• **WHAT YOU NEED TO DO**
Using the entries below, write out the line with "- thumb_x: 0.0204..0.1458", the line with "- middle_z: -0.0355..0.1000", and every line in between, exactly as each is written.

---------- EXERCISE DATA ----------

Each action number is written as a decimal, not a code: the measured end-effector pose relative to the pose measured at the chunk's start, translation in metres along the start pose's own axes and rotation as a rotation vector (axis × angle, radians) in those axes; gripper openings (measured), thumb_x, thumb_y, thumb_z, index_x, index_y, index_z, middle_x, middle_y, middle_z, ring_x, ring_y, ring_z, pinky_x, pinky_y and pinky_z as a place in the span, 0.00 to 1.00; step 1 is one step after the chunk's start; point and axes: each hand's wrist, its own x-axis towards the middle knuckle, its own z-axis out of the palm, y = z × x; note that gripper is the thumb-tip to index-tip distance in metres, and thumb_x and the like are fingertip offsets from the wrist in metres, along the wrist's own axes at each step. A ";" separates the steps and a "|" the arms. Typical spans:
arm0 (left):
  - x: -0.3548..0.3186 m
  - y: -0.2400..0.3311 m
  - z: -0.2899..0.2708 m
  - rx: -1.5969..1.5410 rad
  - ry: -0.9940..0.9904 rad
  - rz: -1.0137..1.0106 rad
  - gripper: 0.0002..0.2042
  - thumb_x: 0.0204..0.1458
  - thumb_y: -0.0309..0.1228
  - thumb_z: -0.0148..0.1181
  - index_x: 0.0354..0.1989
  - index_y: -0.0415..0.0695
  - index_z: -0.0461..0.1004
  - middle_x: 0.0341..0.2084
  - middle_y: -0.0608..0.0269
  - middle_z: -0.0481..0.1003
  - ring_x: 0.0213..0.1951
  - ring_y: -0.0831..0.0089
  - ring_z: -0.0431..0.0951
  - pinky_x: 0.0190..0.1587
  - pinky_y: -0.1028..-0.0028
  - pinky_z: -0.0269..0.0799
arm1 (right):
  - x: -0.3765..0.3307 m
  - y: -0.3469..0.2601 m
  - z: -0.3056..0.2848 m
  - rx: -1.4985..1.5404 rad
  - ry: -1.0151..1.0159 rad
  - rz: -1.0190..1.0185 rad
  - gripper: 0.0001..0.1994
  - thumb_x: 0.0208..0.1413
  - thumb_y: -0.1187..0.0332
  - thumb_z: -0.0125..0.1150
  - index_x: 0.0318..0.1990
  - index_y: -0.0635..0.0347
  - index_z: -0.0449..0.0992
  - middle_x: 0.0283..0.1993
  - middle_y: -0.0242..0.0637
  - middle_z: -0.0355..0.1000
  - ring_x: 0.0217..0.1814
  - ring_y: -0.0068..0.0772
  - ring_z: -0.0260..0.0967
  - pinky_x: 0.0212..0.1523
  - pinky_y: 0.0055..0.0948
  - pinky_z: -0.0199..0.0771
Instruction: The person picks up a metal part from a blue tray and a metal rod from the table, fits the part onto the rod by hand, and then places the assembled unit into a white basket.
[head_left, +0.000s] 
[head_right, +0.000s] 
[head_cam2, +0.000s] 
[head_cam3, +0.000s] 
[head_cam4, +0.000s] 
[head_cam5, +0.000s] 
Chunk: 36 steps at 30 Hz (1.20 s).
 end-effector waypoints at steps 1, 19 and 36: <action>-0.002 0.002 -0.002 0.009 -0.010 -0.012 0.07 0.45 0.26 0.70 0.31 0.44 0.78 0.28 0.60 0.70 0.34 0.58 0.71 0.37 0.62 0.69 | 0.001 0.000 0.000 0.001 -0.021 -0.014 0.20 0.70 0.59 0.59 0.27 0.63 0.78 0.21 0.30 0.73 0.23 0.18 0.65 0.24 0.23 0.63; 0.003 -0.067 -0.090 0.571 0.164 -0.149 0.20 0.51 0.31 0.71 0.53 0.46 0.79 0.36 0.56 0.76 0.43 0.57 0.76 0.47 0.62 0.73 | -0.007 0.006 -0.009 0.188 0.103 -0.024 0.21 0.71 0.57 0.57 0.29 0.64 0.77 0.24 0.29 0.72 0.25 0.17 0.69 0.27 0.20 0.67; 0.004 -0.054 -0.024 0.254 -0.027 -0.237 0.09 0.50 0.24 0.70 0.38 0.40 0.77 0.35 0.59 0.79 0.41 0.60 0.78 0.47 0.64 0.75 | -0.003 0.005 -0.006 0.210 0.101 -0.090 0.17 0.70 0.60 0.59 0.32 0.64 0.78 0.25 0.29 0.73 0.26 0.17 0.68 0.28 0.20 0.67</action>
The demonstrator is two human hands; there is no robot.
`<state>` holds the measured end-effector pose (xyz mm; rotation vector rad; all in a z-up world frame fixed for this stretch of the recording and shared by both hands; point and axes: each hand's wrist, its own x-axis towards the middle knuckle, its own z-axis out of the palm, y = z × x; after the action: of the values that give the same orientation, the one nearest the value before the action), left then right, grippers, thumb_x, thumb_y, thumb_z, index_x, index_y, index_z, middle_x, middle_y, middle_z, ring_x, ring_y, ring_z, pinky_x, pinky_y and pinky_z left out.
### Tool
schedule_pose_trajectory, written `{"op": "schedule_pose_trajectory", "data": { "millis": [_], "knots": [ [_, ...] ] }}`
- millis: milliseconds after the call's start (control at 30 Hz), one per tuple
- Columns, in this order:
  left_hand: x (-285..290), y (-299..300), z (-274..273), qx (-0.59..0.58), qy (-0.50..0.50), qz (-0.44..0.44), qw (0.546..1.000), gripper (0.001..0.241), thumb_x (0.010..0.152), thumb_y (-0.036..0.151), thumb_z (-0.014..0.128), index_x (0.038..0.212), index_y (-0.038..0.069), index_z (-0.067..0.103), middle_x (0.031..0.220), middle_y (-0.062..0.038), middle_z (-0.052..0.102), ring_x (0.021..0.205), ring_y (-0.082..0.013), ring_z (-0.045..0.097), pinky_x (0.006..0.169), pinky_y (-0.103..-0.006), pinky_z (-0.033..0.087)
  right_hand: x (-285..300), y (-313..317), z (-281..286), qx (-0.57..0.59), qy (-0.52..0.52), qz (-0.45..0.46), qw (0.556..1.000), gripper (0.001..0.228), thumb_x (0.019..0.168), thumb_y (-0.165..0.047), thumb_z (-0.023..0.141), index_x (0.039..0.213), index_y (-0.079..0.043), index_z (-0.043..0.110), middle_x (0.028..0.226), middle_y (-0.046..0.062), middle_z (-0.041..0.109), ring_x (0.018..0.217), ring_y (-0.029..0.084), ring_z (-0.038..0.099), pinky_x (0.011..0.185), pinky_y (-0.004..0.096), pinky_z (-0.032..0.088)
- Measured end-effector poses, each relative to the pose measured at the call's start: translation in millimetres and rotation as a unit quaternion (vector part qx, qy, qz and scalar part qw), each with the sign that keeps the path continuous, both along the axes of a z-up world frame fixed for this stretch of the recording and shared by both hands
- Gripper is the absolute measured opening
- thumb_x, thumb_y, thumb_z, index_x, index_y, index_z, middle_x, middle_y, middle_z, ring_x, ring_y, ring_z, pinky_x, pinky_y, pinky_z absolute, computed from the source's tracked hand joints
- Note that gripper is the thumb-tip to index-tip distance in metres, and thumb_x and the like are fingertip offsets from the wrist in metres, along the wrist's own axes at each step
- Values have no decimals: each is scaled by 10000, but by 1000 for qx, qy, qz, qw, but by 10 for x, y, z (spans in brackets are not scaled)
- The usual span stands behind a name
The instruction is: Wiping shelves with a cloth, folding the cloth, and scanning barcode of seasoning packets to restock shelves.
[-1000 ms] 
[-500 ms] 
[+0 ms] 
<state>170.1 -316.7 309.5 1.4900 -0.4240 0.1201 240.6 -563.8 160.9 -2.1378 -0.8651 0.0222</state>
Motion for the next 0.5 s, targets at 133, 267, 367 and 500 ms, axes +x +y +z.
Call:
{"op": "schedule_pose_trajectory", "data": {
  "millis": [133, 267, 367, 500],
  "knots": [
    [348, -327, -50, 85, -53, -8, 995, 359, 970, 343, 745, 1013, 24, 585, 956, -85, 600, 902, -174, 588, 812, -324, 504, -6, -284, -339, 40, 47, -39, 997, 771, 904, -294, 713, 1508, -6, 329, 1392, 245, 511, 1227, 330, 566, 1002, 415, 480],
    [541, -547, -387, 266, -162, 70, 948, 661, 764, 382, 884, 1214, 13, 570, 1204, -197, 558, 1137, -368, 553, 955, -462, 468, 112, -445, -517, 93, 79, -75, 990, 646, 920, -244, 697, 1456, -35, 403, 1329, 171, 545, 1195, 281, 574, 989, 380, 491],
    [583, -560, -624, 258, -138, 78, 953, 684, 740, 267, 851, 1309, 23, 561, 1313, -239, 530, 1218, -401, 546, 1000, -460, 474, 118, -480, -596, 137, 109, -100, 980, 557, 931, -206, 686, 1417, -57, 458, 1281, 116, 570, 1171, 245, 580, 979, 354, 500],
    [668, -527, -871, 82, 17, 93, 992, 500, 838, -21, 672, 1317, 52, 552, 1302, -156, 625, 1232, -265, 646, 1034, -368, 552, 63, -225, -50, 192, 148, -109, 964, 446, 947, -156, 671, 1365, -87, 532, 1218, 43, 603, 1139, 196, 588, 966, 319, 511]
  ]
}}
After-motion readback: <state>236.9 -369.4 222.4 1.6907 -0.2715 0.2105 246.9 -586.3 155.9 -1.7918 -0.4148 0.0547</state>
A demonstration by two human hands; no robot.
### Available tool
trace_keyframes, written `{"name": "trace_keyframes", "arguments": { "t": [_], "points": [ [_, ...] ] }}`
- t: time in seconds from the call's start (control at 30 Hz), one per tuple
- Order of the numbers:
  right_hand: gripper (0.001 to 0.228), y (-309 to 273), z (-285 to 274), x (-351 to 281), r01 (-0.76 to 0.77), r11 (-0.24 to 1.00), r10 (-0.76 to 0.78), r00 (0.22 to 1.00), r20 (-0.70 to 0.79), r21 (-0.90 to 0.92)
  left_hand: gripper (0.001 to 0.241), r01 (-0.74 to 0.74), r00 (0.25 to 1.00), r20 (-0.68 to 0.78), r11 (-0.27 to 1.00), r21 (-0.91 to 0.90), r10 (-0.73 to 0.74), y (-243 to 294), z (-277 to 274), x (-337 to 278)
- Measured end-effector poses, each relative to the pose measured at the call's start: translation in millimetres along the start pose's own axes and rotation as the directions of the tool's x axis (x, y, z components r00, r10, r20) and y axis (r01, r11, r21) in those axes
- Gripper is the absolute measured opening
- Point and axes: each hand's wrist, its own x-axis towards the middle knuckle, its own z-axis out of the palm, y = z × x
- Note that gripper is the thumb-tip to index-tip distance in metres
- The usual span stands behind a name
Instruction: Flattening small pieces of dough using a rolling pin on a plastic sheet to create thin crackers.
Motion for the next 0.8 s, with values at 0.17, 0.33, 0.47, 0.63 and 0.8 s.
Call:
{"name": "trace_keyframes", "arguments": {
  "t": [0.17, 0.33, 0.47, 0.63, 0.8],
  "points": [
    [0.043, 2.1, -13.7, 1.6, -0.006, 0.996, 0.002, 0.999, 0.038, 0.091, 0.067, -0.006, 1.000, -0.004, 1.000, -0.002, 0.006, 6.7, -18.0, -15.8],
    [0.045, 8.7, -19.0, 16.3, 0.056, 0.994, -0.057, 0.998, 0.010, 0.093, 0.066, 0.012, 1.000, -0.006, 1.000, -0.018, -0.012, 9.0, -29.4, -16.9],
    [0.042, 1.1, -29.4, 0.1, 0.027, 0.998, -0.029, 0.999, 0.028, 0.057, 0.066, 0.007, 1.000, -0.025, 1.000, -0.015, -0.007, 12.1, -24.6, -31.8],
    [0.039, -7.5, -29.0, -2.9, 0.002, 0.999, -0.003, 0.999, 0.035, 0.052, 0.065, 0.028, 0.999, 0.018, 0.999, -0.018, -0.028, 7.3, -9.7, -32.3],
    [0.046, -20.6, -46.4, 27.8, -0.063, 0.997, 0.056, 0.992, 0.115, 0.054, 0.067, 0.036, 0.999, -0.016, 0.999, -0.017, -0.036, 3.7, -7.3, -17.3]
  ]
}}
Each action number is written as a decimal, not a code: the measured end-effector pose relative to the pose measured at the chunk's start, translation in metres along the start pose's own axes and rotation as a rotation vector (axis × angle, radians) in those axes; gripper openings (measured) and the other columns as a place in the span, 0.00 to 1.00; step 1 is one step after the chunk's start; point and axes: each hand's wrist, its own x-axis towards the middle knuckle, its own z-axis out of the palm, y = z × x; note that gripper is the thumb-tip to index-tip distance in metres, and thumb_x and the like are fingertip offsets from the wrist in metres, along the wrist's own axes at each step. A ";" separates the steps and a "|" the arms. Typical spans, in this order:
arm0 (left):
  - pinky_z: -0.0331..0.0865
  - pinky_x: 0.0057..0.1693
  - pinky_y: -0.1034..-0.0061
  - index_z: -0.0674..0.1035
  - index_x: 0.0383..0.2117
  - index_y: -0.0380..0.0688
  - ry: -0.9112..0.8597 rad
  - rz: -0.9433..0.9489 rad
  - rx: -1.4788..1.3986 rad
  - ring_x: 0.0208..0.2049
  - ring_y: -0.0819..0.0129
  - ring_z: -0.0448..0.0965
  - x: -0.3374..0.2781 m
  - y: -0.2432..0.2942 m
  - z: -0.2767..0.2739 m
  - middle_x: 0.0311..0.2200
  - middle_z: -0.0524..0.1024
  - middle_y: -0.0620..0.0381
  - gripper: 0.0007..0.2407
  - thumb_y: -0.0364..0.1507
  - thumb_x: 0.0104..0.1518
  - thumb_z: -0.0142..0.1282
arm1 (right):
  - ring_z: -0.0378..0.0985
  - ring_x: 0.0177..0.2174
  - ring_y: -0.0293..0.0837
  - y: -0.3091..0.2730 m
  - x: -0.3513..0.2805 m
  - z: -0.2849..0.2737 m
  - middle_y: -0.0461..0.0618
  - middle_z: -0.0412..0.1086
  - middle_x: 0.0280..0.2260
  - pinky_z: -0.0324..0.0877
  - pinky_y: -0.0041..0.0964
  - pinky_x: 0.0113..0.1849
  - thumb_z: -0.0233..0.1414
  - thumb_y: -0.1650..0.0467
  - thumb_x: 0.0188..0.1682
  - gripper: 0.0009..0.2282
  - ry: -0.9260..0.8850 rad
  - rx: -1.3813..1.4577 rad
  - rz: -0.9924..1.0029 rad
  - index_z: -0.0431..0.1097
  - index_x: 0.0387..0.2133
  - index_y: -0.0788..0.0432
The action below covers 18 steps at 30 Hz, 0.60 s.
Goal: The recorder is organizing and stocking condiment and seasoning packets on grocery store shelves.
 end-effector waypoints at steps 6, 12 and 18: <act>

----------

• **TASK OUTPUT**
  - thumb_x: 0.0204..0.1458
  - thumb_y: -0.0309..0.1228
  - thumb_z: -0.0148..0.1181
  - index_x: 0.0354..0.1989
  - index_y: -0.0415..0.0695
  - index_z: -0.0461..0.1004
  - middle_x: 0.0341..0.2084
  - middle_y: -0.0608..0.0269
  - middle_z: -0.0481..0.1003
  - ring_x: 0.0213..0.1951
  - ring_y: -0.0831..0.0089
  - ring_z: -0.0431..0.0951
  - pinky_x: 0.0190..0.1587
  - pinky_y: -0.1028..-0.0028
  - pinky_z: -0.0269..0.0799
arm1 (right):
  - x: -0.3765..0.3307 m
  - y: -0.3469..0.2601 m
  - z: -0.3056..0.2848 m
  - rx: -1.4985..1.5404 rad
  - ry: -1.0151..1.0159 rad
  - rz: -1.0190..1.0185 rad
  - gripper: 0.0001..0.1994
  - thumb_x: 0.0208..0.1413
  - thumb_y: -0.1187..0.0332
  - thumb_z: -0.0125..0.1150
  - index_x: 0.0318..0.1990
  - index_y: -0.0635..0.0347
  - index_z: -0.0449..0.0992
  - middle_x: 0.0283..0.1993
  - middle_y: -0.0242..0.0637
  - middle_z: -0.0355..0.1000

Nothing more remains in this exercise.